Have you ever heard of Leslie Neufeld?
He was born in Nipawin, Saskatchewan in 1922 and was one the first Canadians to land in France on D-Day, June 6, 1944. He died early that morning in an assault on a concrete bunker. His last letter home to his parents is one of a remarkable collection of letters put together by Canadian Letters and Images Project, an online archive of the Canadian war experience.
If you can’t make it down to the Remembrance Day ceremony today, or even it you can, take a few minutes and browse through some of these old letters.
I ended up skipping the gym last night because I was caught up with Gordon Morrisette’s letters to Marjorie, who he eventually married — six years after he got home.
And, the letters of the three Bell brothers. Read James‘ letters, especially. You’ll follow his training in Calgary, his discovery of the Rockies, his very surprising and quick wedding to a girl from Coleman (He writes to his mom, “I think I know what I’m doing.”), and the sad letter to his family from his Wing Commander describing James’ disappearance somewhere over France in 1944.
Getting back to Leslie Neufeld. Here’s an excerpt from his last letter two days before he died:
“June 4, 1944
Dear parents, brothers and sisters,
My time for writing is very limited. However, I must write a few words just to let you know how things are going.
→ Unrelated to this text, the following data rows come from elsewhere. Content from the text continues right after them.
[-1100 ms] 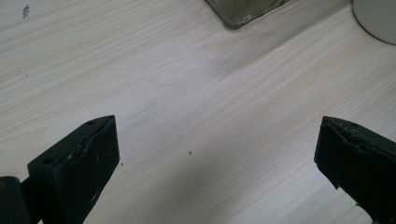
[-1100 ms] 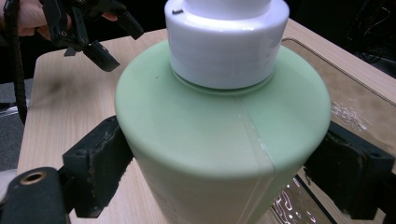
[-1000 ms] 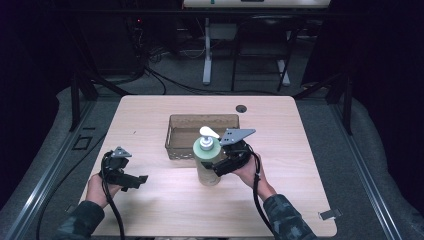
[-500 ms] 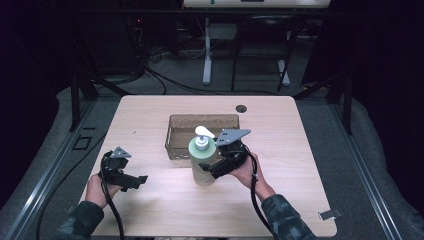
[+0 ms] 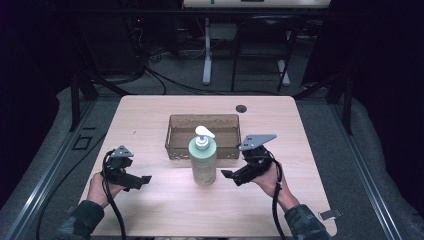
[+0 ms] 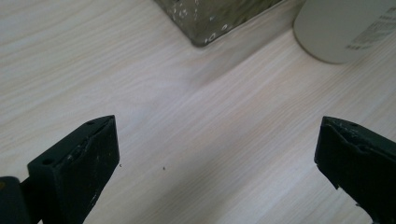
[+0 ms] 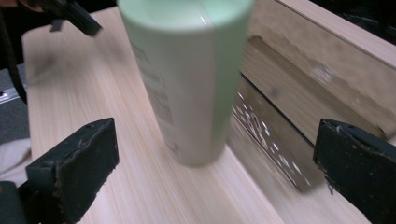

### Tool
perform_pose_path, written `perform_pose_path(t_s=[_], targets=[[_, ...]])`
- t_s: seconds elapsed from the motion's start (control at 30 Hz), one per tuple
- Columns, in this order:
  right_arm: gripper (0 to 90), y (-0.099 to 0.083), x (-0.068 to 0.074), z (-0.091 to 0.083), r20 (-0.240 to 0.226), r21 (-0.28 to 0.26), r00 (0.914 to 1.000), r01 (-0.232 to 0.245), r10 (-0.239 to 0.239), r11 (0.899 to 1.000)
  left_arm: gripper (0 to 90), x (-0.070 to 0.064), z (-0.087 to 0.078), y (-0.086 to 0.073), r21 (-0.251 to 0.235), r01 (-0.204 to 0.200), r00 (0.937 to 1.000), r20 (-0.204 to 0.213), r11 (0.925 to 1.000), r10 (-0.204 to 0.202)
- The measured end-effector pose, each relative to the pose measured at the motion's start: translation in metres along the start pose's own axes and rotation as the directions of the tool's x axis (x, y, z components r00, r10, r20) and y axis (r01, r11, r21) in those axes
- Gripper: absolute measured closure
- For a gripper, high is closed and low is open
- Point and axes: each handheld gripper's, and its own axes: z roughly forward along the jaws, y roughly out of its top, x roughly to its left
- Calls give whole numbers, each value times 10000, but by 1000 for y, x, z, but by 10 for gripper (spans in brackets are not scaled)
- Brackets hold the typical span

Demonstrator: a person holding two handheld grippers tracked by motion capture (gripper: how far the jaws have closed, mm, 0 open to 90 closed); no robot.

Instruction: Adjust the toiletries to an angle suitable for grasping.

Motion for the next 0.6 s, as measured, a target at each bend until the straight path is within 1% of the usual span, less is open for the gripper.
perform_pose_path(t_s=[0.03,0.07,0.17,0.2,0.27,0.3,0.37,0.43,0.53,0.57,0.6], targets=[[0,-4,-2,-4,76,95,9998,-161,160,9998,1,-1,0,1,-31,13,10000,47,10000,-13],[0,-8,-3,-7,129,113,9996,-239,238,9997,1,-2,0,3,-186,6,9999,108,9998,-4],[0,-25,-8,-22,452,282,9973,-591,577,9979,0,-9,3,10,-331,-40,9990,448,9994,55],[0,-31,-10,-26,628,322,9954,-739,718,9967,0,-12,5,12,-284,-119,9983,566,9995,135],[0,-41,-14,-34,806,350,9913,-1074,1043,9936,0,-18,9,18,-307,-280,9973,665,9991,300],[0,-48,-16,-39,1013,423,9879,-1224,1176,9916,0,-20,10,21,-314,-339,9966,736,9989,362],[0,-59,-19,-47,1247,450,9814,-1523,1457,9873,0,-25,12,26,-439,-429,9954,839,9981,464],[0,-66,-22,-52,1483,633,9758,-1713,1604,9832,0,-32,16,32,-525,-532,9932,1008,9972,583],[3,-78,-24,-61,1783,783,9655,-2064,1900,9753,0,-41,20,39,-618,-717,9902,1155,9955,785],[9,-82,-25,-63,1873,801,9625,-2140,1962,9735,0,-44,21,41,-664,-714,9896,1198,9952,790],[19,-85,-25,-65,2009,928,9590,-2219,2000,9706,0,-47,23,43,-703,-764,9891,1209,9946,845]])
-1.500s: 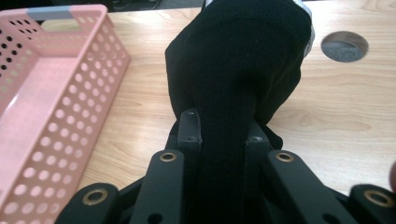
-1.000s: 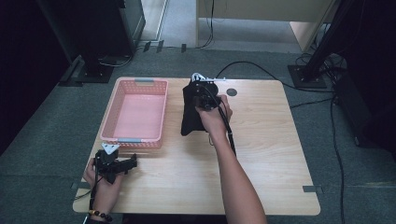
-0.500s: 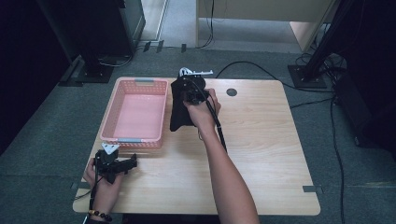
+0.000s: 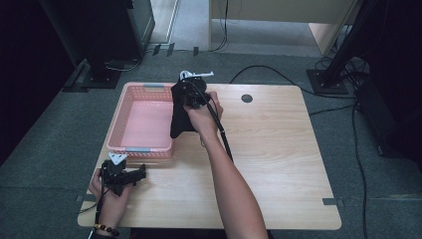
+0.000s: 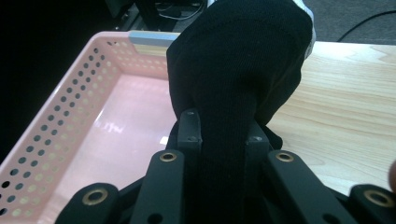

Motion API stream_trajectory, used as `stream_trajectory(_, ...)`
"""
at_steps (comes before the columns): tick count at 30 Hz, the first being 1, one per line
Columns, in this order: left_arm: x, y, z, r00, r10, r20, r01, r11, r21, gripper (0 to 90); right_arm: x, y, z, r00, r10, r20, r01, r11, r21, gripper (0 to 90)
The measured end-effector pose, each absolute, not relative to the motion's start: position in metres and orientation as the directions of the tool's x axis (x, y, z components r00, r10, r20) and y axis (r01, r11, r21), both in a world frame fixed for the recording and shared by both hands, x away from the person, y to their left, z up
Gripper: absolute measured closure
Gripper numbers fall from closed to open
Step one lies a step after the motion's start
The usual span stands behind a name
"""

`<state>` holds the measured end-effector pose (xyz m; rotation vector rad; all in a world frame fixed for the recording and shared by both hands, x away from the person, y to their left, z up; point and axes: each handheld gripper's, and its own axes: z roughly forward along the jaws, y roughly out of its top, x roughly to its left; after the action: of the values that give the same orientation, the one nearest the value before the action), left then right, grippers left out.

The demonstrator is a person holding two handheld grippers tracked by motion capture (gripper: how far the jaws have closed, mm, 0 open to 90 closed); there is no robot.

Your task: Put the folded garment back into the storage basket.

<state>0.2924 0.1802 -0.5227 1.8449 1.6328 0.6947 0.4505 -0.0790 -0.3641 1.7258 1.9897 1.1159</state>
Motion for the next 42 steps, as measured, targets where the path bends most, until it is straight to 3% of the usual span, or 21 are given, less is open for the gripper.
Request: stream_trajectory(42, 0.292, 0.180, -0.523, 0.119, 0.993, 0.009, 0.695, -0.090, 0.713, 0.0, 0.465, 0.014, -0.372, -0.338, 0.895, 0.290, 0.734, 0.058, 0.677, 76.7)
First of all, thanks a million for the cigs and parcels and letters. Received your letter, Dad, just a day ago. By mistake I received Len’s cigs too.
Sorry Mum that I don’t have time to answer all your questions now.
Dad, the time has come for that long awaited day, the invasion of France. Yes I am in it. I’ll be in the first one hundred Canadians to land by parachute. We know our job well. We have been trained for all conditions and circumstances. We have a fair chance.”
“This job is dangerous, very dangerous. If anything should happen to me, do not feel sad or burdened by it, but take the attitude of “He served his country to his utmost.””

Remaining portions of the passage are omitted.